Histoire des Mores mudéjares et des Morisques ou des arabes d’Espagne sous la domination des chrétiens. Tome 2
de Circourt Albert (comte)
Après la chute de Grenade en 1492, les traités de capitulation garantissaient initialement aux musulmans le respect de leur foi, de leurs biens et de leurs coutumes. Cependant, sous l'influence d'une volonté politique et religieuse inflexible, ces accords furent rapidement bafoués. L'expulsion des Juifs la même année marqua le début d'une ère d'intolérance. Si, dans un premier temps, des figures comme l’archevêque Talavera prônèrent une conversion par la douceur et la charité, l’arrivée au pouvoir de l’archevêque Ximenez de Cisneros radicalisa la situation. Par des méthodes coercitives, l’usage de la force et l’autodafé de milliers de manuscrits arabes à Bibarrambla, il précipita les baptêmes de masse.
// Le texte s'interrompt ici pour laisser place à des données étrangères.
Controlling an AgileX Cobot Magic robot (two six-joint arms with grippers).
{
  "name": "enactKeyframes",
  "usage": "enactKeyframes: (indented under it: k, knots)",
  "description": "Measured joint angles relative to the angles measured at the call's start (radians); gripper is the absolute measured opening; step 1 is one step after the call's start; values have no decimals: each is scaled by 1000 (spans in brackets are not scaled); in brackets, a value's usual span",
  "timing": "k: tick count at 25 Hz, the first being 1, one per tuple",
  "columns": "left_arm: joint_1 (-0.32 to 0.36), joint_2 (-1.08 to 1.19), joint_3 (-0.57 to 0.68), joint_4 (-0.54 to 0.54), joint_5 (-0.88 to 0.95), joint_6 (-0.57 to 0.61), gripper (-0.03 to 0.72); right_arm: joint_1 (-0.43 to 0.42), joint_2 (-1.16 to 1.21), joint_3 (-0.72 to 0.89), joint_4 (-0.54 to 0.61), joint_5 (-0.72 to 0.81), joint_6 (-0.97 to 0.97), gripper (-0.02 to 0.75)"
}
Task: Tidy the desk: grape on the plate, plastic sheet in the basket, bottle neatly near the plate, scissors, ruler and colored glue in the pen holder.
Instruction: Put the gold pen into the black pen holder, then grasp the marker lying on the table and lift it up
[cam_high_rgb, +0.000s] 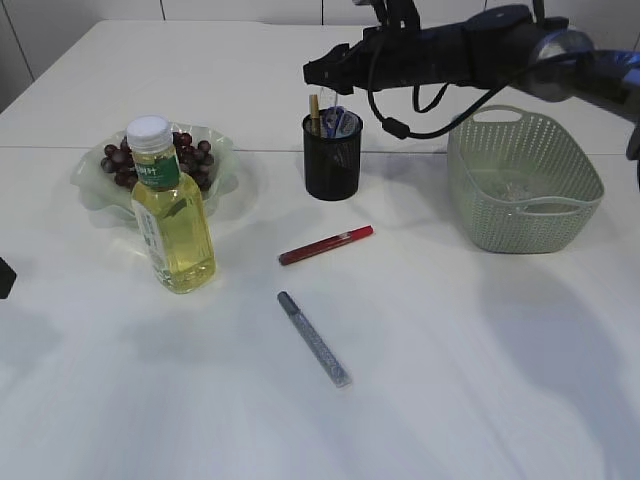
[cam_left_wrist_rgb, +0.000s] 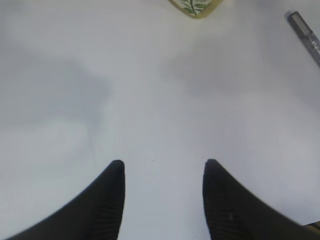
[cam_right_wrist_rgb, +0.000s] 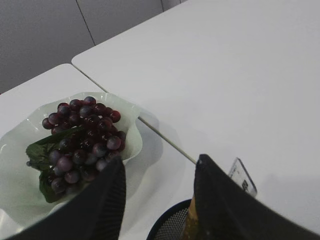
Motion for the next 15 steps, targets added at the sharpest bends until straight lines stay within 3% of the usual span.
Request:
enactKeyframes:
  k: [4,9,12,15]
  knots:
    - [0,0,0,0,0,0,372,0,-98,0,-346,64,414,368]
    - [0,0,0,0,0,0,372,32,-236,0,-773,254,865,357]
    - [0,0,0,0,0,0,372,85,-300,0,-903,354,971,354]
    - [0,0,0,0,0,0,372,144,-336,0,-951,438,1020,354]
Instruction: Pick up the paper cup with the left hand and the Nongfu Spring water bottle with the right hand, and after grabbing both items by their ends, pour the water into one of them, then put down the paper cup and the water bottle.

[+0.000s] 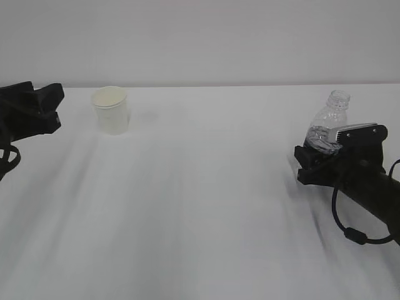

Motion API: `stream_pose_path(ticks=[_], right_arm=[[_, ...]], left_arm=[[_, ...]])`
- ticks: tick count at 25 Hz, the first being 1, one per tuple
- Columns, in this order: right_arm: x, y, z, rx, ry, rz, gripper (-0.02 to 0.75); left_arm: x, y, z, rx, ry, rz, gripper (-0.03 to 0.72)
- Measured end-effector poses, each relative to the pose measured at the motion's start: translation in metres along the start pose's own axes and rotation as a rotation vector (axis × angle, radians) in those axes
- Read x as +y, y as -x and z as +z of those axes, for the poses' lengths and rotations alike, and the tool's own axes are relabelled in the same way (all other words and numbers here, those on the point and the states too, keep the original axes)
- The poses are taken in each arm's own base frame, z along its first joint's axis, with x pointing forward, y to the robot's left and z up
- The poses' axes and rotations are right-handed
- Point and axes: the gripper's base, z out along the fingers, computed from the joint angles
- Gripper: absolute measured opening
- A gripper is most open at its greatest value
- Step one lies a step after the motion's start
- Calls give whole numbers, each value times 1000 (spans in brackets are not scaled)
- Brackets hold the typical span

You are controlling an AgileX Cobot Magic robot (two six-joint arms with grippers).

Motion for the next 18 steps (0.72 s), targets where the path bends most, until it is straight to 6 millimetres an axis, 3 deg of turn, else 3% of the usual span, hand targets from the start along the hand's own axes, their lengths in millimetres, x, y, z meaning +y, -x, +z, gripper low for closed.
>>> stream_pose_path(ticks=[10,18], right_arm=[[0,1,0,0,3,-5,428],[4,21,-6,-41,37,-73,426]], left_arm=[[0,0,0,0,0,0,379],[1,-13,5,44,4,2,379]])
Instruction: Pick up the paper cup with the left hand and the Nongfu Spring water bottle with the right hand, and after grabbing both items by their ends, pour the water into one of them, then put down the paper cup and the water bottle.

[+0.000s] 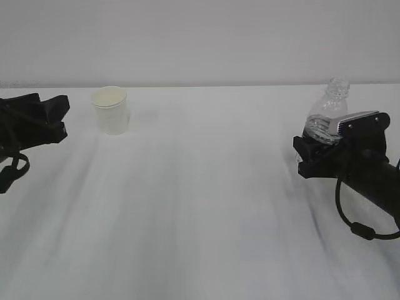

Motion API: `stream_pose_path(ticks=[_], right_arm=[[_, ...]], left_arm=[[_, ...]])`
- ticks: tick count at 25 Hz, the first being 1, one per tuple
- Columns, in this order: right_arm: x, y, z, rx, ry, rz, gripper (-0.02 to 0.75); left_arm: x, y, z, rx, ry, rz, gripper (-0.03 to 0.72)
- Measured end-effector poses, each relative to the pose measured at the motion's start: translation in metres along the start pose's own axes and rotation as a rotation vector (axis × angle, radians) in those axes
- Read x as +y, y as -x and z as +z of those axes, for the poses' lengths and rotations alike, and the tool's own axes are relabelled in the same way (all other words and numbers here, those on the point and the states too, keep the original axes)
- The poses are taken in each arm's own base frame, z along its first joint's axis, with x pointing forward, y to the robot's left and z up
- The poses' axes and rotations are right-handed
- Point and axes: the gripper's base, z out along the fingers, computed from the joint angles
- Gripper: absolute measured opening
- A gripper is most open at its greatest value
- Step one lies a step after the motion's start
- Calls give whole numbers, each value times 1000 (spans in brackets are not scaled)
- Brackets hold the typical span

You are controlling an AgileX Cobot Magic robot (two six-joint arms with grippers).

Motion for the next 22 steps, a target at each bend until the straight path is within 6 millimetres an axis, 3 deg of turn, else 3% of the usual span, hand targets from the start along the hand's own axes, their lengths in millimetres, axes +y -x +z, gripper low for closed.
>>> stream_pose_path(ticks=[7,15,22], right_arm=[[5,-5,-16,40,5,11,424],[7,11,-30,10,1,2,423],[13,12,-37,11,41,-17,423]], left_arm=[[0,0,2,-28,-1,1,379],[0,0,2,-37,-5,3,378],[-1,0,2,-32,-16,11,372]])
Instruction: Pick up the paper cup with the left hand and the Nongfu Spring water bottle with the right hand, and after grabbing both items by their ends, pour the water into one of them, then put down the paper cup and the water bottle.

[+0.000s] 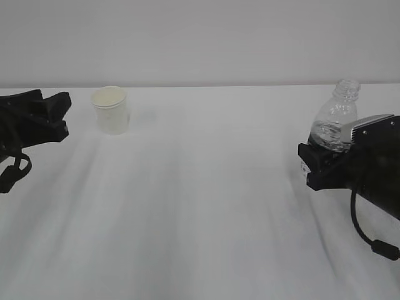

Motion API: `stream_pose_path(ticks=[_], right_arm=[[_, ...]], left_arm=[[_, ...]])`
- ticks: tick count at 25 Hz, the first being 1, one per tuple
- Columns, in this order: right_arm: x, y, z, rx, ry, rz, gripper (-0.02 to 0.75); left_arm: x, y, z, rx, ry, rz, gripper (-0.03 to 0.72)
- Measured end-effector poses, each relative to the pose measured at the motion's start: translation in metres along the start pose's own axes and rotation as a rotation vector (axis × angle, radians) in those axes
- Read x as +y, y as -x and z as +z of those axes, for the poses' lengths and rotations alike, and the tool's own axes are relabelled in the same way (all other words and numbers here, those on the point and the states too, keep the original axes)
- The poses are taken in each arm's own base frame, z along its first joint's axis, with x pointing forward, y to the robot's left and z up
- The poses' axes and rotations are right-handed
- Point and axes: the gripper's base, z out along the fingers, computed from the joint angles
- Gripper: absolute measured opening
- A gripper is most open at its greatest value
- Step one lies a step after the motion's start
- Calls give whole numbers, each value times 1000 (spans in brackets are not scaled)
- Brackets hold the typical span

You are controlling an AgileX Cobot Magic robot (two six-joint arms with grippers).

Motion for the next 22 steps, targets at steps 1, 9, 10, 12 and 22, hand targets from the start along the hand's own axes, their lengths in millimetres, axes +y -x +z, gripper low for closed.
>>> stream_pose_path(ticks=[1,9,10,12,22], right_arm=[[0,0,0,0,4,-2,423],[3,0,0,2,31,-14,421],[3,0,0,2,31,-14,421],[3,0,0,2,31,-14,421],[6,3,-12,1,33,-64,421]], left_arm=[[0,0,0,4,0,0,367],[-1,-3,0,33,-9,8,359],[-1,-3,0,33,-9,8,359],[-1,-3,0,33,-9,8,359],[-2,-3,0,35,-18,15,356]])
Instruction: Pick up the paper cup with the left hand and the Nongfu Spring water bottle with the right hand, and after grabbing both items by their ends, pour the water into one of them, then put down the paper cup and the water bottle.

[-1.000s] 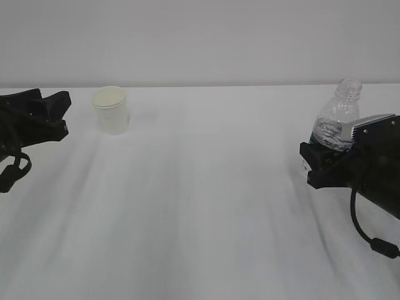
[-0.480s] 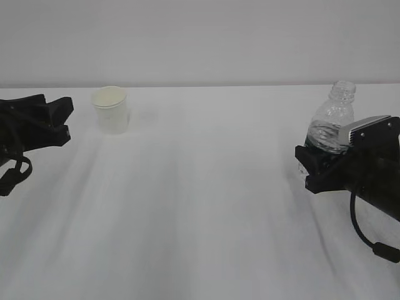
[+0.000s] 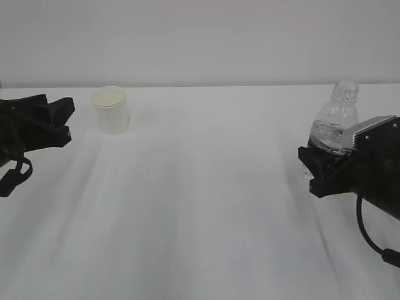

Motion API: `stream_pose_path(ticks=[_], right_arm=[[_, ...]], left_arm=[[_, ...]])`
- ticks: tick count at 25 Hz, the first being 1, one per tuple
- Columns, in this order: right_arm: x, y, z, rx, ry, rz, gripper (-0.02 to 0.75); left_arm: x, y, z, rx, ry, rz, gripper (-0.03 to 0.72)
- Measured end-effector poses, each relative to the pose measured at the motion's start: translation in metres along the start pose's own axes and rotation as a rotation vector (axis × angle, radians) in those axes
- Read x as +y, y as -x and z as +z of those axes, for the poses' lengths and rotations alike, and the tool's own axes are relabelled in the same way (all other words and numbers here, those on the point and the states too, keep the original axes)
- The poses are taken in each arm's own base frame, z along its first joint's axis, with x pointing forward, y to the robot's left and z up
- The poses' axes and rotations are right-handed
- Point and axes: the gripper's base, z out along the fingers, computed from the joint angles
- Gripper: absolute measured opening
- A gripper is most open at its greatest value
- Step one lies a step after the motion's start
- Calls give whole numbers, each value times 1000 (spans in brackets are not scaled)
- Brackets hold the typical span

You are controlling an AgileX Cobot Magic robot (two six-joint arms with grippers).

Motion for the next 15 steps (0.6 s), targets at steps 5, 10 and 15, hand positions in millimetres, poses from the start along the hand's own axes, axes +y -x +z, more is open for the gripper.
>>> stream_pose_path(ticks=[5,10,15], right_arm=[[-1,3,-1,-10,-6,-6,421],[0,2,-2,-5,-4,-4,421],[0,2,-2,-5,-6,-3,420]], left_arm=[[0,-5,2,20,-5,4,356],[-2,-16,6,42,-29,22,356],[-1,-26,13,-1,-34,20,354]])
Cette violence provoqua l'insurrection de l'Albaycin à Grenade en 1499, laquelle s’étendit rapidement aux massifs des Alpuxares et de la Sierra de Filabres. Malgré une résistance acharnée dans des forteresses naturelles comme Guejar ou Lanjaron, les insurgés furent écrasés par les armées de Ferdinand le Catholique. La répression fut brutale, alternant massacres, mises en esclavage et amnisties conditionnelles. En 1501, le pouvoir royal finit par imposer un choix ultime : le baptême ou l'exil.
Parallèlement à ces bouleversements religieux, l'administration de Grenade fut réformée pour s'aligner sur le modèle castillan. Bien qu'une représentation municipale ait été accordée aux nouveaux convertis, la méfiance mutuelle s'installa durablement. Privés de leurs élites et de leur culture intellectuelle, les Moresques devinrent une minorité surveillée, dont les abjurations, obtenues sous la contrainte, portaient en elles les germes des futurs conflits identitaires de la péninsule.
En conclusion, cette période charnière de l'histoire espagnole illustre le passage d'une conquête militaire à une entreprise de standardisation religieuse et culturelle, où la raison d'État l'emporta sur la foi des traités, transformant définitivement le visage de l'Andalousie.